The female fly lays its eggs in open wounds or mucous membranes and they hatch into larvae that eat flesh — making them unlike most fly species — and can infest livestock, wild mammals, household pets and even humans. Infestations can lead to death if left untreated.
In August 2025, federal health officials confirmed a case in a Maryland resident who had traveled to El Salvador, but the victim recovered and officials found no transmission of the parasite. Before that, the last outbreak was in the Florida Keys in September 2016, mostly among wild deer, and it was contained early the next year without spreading further.
The female flies mate once in their monthslong lives, and if they do so with a sterile fly, their eggs would not hatch — and the population would die out over time. Past eradication efforts were so successful that the U.S. shut down facilities for breeding sterile flies, leaving only one in Panama for decades.

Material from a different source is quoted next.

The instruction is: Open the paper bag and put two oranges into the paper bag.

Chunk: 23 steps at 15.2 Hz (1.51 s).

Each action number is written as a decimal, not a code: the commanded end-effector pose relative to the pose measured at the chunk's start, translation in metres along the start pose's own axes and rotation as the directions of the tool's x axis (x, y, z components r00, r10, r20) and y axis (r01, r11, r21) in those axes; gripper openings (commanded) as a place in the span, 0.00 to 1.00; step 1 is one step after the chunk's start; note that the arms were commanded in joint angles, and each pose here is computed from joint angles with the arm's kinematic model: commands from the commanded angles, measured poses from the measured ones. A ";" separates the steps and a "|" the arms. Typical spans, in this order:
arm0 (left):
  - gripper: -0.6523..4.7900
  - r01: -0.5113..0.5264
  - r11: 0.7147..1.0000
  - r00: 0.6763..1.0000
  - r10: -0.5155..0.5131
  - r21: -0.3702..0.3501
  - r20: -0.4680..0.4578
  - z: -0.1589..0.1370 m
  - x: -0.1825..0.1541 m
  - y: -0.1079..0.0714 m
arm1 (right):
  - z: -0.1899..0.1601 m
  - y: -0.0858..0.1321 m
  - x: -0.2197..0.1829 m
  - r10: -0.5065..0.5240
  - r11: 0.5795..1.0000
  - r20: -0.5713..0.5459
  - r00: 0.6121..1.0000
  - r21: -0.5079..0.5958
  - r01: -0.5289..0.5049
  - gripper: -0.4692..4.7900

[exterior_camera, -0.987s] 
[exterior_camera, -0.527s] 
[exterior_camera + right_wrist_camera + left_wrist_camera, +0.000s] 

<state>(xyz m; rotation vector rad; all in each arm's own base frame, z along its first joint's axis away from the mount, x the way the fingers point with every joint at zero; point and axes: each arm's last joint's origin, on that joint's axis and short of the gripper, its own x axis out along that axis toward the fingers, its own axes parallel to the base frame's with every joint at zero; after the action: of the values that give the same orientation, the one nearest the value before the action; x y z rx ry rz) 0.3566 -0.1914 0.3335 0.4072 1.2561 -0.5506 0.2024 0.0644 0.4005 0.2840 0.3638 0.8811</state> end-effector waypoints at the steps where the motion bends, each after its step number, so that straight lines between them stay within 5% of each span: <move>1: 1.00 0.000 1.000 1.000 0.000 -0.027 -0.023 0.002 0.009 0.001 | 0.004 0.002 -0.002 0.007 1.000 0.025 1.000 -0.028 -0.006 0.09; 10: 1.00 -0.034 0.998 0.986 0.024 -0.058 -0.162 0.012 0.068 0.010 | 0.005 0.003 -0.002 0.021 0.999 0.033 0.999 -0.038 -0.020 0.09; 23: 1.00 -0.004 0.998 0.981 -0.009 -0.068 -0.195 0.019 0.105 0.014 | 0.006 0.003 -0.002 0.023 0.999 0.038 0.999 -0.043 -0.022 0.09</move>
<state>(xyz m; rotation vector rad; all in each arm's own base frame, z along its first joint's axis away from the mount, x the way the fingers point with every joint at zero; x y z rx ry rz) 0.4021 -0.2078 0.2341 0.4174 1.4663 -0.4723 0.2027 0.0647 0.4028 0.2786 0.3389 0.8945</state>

That is changing. The USDA dedicated $21 million to convert a fruit-fly breeding facility in southern Mexico into one for breeding screwworm flies, opened a new center for dispersing sterile flies bred elsewhere in southern Texas and has started construction on a $750 million screwworm fly factory there. The breeding facility in Mexico should be operating next month, Rollins said.
Officials also deployed 8,000 fly trs along the U.S.-Mexico border, and Rollins said the USDA has tested more than 58,000 fly samples, along with 19,000 wild animals.

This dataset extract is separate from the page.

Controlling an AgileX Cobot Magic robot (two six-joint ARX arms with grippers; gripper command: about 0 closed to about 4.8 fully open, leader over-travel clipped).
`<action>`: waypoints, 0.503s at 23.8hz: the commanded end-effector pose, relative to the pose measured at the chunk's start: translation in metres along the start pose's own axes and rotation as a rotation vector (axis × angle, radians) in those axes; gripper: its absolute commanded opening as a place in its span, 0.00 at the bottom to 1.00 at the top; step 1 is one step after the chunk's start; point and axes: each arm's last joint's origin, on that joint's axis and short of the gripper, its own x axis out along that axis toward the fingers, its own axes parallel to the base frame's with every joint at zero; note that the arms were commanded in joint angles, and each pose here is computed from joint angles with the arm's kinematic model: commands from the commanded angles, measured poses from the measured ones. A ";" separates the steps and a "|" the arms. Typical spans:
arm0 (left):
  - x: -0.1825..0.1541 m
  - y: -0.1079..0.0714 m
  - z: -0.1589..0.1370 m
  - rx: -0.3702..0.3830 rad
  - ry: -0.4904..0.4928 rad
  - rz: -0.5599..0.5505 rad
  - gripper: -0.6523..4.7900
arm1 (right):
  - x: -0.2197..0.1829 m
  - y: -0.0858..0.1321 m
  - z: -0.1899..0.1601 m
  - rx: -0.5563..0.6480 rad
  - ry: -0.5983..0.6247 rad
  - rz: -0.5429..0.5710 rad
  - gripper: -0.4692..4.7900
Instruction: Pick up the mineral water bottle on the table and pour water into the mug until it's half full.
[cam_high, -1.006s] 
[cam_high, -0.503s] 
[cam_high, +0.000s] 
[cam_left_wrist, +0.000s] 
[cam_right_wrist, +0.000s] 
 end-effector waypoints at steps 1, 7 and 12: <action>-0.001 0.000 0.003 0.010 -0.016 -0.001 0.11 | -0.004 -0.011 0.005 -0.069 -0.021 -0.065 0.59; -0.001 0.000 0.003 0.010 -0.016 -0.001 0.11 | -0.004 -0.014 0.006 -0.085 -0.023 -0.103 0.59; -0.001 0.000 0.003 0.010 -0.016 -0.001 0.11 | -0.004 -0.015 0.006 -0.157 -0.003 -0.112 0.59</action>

Rollins also closed the U.S.-Mexico border last year to livestock imports from Mexico, a decision she defended during her news conference Tuesday. The fly also can travel with people and their pets and with wild animals, officials noted, but Rollins stressed Wednesday evening that it doesn’t fly great distances on its own.
Dinges said ranchers and pet owners need to understand that it’s important to respect the quarantine zone.
Please help us prevent any further movement of this pest by staying put, he said.